= Jane Blazeby =

Professor of surgical medicine

Jane Miranda Blazeby is a professor of surgery at the University of Bristol and in 2021 she was elected a fellow of the Academy of Medical Sciences. She is known for her work on the quality of life experienced by people following surgery.

== Education and career ==
Blazeby has a BSc (1985), an M.B. (1998), and an M.D. (1999) from the University of Bristol. Blazeby also holds an MSc in Epidemiology and Public Health from the University of London (2005). As of 2006, she is a professor of surgery at the University of Bristol

== Career ==
In 2000, Blazeby was awarded a Medical Research Council Clinician Scientist award to investigate principles and practices of outcome measures in surgical oncology.
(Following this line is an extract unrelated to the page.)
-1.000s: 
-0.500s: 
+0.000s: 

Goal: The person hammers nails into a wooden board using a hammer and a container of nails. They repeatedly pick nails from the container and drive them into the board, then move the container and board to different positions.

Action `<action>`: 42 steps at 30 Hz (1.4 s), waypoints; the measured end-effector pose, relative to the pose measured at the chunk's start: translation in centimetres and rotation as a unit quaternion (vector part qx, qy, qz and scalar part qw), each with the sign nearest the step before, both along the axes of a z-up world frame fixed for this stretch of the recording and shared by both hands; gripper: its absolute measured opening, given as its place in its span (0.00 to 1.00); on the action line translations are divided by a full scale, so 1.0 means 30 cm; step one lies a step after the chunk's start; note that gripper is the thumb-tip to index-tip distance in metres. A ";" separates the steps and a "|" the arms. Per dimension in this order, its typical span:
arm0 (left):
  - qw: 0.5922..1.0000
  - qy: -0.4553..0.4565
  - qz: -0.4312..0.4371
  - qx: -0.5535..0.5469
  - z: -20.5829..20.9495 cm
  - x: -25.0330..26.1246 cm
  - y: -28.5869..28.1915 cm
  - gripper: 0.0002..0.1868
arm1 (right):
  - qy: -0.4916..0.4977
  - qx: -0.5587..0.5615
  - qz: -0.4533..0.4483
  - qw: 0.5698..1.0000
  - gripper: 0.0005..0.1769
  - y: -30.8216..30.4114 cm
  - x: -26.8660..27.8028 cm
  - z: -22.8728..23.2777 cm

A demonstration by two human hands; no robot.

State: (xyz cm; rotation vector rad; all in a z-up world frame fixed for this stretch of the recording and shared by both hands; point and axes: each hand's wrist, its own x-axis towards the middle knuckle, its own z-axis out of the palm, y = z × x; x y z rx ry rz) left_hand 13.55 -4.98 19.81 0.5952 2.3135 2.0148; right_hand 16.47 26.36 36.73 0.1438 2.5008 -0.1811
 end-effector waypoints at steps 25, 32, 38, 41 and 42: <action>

She is also known for her work on patient-reported outcomes and research into optional wound dressings following surgery.

==Selected publications==
As of 2022 Blazeby has an h-index of 87 with over 28000 citations to her research.
- Williamson, Paula R (2012). "Developing core outcome sets for clinical trials: issues to consider"
- Donovan, Jenny L. (2016). "Patient-Reported Outcomes after Monitoring, Surgery, or Radiotherapy for Prostate Cancer"
- Blazeby, J. M. (2003). "Clinical and psychometric validation of an EORTC questionnaire module, the EORTC QLQ-OES18, to assess quality of life in patients with oesophageal cancer"

== Honors and awards ==
In 2021 she was elected as a fellow of the Academy of Medical Sciences.